第一三共が厚生労働省に対しておこなった申請内容について教えてください。

中路 幸之助 医師中路先生

1月13日、国内製薬大手の第一三共は、厚生労働省に開発中の新型コロナウイルスワクチンの承認を求める申請をおこないました。すでにモデルナやファイザーが開発したmRNAワクチンが接種に用いられていますが、国内の製薬会社でmRNAワクチンの承認申請がおこなわれるのは今回が初めてです。

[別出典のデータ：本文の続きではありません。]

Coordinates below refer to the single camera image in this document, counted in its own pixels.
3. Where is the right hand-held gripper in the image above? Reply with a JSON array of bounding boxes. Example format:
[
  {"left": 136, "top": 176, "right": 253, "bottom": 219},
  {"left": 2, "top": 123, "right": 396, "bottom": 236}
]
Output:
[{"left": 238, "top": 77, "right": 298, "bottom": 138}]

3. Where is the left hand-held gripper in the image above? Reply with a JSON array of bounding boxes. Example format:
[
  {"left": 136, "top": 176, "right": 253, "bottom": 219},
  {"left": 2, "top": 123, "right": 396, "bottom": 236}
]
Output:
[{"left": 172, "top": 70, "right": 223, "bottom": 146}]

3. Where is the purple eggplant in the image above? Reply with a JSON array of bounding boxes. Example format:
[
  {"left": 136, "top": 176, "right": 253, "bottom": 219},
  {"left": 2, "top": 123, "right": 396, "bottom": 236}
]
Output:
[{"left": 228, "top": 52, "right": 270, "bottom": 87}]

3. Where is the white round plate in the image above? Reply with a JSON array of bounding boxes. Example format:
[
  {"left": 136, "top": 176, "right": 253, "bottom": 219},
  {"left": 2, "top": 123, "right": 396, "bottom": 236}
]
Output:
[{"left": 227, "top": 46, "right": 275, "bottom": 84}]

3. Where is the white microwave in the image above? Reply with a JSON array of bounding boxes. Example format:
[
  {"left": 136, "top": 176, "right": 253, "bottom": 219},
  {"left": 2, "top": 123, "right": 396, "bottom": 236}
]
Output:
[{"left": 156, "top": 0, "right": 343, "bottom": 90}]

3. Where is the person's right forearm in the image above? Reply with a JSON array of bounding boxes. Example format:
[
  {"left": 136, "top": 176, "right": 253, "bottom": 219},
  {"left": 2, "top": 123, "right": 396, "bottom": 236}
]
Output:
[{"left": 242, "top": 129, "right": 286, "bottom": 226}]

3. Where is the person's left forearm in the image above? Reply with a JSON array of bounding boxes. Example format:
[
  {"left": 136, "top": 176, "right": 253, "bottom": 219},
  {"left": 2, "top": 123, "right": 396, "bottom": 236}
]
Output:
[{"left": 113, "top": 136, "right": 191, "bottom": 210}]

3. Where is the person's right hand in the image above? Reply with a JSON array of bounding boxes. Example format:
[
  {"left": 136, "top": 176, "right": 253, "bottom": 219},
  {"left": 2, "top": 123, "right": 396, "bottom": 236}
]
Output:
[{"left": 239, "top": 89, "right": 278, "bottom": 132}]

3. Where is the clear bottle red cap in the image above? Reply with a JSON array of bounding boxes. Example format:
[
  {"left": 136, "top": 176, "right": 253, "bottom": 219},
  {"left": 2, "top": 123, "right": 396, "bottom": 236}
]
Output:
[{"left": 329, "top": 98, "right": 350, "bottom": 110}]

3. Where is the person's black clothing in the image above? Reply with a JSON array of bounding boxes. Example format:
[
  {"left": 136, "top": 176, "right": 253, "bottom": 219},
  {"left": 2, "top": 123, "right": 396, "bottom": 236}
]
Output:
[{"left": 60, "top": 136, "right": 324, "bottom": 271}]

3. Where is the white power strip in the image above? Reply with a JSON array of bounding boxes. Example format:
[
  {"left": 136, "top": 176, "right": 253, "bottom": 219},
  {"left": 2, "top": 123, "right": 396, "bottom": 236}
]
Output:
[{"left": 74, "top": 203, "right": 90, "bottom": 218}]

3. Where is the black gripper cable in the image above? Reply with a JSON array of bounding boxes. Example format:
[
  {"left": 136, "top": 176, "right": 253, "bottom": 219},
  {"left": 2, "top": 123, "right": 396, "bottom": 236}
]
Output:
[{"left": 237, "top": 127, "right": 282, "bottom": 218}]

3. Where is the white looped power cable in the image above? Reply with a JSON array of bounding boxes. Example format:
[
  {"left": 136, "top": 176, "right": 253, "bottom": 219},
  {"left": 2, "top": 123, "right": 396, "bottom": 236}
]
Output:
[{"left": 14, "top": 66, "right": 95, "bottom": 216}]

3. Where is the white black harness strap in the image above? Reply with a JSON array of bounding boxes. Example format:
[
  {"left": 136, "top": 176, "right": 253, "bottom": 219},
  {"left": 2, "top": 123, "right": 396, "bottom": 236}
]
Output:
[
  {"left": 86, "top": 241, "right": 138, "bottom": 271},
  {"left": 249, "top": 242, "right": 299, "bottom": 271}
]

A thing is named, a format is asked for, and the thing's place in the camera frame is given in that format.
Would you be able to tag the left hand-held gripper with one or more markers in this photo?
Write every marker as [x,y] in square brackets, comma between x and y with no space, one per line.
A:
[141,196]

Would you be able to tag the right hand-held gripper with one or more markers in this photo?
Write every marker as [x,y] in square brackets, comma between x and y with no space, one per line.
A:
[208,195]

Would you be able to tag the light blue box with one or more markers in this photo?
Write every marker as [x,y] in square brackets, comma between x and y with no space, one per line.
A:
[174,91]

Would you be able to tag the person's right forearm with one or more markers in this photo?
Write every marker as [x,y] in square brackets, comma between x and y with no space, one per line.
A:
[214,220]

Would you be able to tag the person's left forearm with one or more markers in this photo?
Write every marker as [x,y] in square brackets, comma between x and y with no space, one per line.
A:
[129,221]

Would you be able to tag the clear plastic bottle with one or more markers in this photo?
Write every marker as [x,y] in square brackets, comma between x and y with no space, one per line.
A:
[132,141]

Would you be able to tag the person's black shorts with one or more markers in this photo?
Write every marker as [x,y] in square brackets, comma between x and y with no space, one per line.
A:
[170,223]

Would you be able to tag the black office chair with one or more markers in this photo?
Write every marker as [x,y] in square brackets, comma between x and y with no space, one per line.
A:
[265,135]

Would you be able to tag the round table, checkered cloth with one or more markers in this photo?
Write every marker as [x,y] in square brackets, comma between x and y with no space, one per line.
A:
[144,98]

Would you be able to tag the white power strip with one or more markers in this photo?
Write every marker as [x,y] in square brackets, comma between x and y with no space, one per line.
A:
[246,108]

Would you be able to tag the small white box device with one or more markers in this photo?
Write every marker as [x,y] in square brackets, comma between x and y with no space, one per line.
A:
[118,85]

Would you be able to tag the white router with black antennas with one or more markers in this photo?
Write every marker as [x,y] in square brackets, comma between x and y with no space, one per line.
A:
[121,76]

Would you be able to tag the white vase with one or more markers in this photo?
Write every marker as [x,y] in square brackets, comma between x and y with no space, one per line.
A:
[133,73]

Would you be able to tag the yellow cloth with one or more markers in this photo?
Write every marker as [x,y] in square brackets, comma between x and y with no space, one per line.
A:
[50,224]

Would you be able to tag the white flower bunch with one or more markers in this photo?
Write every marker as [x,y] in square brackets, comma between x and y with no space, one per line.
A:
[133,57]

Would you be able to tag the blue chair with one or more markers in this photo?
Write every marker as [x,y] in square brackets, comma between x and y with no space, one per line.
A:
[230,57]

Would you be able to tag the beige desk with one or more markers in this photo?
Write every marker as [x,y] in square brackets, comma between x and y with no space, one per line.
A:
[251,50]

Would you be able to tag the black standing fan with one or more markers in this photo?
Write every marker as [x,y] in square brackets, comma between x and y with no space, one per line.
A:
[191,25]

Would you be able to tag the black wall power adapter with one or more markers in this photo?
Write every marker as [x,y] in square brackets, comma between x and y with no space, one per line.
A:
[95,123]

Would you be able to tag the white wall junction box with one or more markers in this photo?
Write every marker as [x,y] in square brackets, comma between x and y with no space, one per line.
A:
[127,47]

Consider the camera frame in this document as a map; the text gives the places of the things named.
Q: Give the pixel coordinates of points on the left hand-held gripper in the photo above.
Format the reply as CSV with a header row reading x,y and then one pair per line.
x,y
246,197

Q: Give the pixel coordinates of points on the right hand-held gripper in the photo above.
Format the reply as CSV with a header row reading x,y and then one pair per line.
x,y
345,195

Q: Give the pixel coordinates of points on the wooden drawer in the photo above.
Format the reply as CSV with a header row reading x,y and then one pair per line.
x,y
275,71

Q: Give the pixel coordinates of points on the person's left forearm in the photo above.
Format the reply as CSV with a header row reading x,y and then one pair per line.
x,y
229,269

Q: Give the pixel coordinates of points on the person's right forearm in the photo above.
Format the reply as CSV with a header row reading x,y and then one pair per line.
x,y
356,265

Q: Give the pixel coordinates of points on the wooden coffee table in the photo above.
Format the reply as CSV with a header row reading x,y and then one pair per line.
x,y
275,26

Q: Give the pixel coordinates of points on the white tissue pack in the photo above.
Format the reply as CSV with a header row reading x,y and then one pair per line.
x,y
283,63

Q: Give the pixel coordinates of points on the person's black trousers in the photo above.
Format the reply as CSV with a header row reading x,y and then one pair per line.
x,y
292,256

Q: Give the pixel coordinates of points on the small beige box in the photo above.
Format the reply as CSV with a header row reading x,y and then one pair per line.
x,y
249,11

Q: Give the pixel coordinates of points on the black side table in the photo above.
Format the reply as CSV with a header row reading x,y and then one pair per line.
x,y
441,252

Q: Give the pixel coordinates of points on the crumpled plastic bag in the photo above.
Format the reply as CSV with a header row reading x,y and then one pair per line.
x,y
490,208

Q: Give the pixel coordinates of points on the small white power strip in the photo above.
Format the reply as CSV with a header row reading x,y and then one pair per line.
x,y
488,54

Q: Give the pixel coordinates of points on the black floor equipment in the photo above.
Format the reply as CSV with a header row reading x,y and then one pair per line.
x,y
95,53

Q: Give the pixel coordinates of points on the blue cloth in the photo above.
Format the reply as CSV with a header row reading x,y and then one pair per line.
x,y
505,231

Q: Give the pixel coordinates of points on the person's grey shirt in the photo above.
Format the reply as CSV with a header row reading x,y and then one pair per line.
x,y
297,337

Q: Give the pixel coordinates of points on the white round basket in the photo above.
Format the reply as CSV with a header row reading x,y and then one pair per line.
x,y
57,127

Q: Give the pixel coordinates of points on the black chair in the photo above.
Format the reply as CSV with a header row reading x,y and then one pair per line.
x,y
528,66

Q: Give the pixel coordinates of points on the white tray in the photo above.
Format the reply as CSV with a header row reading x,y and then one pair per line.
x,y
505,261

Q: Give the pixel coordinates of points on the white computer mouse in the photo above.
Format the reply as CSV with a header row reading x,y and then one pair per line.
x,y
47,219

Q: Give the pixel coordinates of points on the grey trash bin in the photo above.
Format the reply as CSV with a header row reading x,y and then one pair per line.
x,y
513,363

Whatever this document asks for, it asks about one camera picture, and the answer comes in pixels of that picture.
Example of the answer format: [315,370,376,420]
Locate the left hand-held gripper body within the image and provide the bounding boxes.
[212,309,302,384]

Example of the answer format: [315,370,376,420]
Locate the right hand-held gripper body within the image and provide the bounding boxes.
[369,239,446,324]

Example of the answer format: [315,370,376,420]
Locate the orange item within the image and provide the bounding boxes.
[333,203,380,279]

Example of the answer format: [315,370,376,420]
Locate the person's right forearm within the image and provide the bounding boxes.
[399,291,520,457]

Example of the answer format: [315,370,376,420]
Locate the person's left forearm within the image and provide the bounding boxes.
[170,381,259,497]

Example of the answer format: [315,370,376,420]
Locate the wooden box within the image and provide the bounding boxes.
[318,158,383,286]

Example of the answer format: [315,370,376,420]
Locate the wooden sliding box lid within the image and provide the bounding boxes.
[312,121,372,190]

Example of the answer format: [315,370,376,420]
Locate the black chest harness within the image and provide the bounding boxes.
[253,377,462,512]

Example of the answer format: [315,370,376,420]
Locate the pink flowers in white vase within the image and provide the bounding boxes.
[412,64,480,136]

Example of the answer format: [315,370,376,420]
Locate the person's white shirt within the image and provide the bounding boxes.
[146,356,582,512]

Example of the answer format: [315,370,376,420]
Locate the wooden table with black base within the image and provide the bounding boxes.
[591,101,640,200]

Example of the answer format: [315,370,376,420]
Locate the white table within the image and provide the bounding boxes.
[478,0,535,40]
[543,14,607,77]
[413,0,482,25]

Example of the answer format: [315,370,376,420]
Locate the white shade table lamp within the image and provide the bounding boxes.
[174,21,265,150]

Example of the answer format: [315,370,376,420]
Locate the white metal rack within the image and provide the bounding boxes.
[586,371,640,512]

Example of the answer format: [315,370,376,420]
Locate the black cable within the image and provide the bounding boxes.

第一三共のmRNAワクチンは、従来型の新型コロナウイルスに対応した成分が含まれていて、18歳以上を対象に3回目の接種としての使用を想定しているとのことです。18歳以上の約5000人を対象に3回目の接種を想定しておこなった最終段階の臨床試験では、ファイザーやモデルナのワクチンと同程度の有効性を確認できたことに加え、安全性も問題ないという結果が出ました。

国産ワクチンの開発状況は?

第一三共以外の国産ワクチンの開発状況について教えてください。

中路 幸之助 医師中路先生

国産ワクチンの開発状況については、今回紹介した第一三共によるmRNAワクチン以外に、2022年11月には塩野義製薬が開発した組換えタンパクワクチンが承認申請されています。組換えタンパクワクチンは、遺伝子組換え技術によって抗原となるタンパク質を作り出し、主に大腸菌、酵母、動物細胞を利用して製造されます。一般的に組換えタンパクワクチンは免疫原性が低いため、「アジュバント」と呼ばれるワクチンと一緒に投与して免疫原性を上げる必要があるとされています。実際に帯状疱疹やB型肝炎、破傷風、百日咳、帯状疱疹などのワクチンに使われています。

また、KMバイオロジクスはウイルスの病原性をなくした不活性ワクチンを開発しており、今春にも承認申請することを目指しています。

国産mRNAワクチン開発の意義は?

国産のmRNAワクチンが開発される意義について教えてください。

中路 幸之助 医師中路先生

ワクチンは重症化を防ぐ一定の効果が確認されています。日本でのワクチン接種の選択肢が増えることは歓迎されることであると考えます。

まとめ

第一三共は厚生労働省に対して、国内の製薬会社で初となるmRNAワクチンの承認を求める申請をおこなったことが今回のニュースでわかりました。これまで海外の製薬会社頼みだったmRNAワクチンについて、初の国産ワクチンとなる可能性があるだけに今後も注目が集まります。